▶ [Assignment]
The lines from the start of the data up to and including the one with "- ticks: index" should be returned exactly, and nothing else.

▶ [Information shown]
--
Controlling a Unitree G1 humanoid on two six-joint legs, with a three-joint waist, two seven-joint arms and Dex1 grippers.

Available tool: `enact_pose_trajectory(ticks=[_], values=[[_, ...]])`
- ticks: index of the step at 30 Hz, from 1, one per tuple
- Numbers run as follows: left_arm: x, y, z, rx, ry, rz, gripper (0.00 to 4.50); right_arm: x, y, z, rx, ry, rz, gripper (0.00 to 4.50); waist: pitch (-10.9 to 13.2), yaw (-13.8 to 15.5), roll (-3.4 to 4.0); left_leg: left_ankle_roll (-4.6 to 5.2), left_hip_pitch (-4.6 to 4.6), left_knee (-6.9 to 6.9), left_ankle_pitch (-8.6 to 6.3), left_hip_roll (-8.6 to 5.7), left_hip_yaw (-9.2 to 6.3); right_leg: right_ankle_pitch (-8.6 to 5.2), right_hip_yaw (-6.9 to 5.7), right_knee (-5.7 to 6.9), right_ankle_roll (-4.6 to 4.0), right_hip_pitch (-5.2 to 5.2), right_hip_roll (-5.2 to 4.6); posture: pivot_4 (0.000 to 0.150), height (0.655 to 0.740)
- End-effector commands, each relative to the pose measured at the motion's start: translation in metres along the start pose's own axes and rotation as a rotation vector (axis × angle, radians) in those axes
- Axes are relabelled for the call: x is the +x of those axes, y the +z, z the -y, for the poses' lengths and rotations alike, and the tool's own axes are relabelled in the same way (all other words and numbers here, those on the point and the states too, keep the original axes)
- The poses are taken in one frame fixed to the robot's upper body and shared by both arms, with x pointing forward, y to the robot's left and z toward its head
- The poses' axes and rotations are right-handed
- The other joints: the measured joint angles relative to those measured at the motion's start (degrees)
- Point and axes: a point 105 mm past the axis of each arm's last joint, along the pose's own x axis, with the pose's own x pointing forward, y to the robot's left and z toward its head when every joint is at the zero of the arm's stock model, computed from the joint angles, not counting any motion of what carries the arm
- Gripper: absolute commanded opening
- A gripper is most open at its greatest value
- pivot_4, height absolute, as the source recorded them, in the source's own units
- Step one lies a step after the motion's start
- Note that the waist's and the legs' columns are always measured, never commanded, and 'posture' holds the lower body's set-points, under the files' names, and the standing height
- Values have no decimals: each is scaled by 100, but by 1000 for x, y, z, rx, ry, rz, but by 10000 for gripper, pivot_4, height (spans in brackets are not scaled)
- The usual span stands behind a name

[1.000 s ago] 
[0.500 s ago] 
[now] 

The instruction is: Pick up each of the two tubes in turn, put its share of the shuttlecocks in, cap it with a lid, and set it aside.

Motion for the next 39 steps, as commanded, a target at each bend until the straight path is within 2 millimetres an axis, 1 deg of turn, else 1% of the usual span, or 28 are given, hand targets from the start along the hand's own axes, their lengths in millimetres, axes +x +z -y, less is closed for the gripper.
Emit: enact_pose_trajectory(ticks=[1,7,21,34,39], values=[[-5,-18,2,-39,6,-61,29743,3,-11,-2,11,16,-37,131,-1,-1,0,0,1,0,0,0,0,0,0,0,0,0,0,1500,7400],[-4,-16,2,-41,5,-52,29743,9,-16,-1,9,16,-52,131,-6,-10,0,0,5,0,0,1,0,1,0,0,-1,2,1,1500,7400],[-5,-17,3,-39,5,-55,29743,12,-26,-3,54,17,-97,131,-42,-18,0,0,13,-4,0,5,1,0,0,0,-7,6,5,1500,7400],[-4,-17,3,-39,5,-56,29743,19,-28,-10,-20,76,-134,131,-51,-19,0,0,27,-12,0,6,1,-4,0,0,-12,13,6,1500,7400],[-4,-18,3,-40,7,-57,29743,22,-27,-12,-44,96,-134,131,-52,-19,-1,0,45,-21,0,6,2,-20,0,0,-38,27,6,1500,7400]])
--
▶ [Written answer]
Controlling a Unitree G1 humanoid on two six-joint legs, with a three-joint waist, two seven-joint arms and Dex1 grippers.

Available tool: `enact_pose_trajectory(ticks=[_], values=[[_, ...]])`
- ticks: index of the step at 30 Hz, from 1, one per tuple

This is the complete answer to the exercise.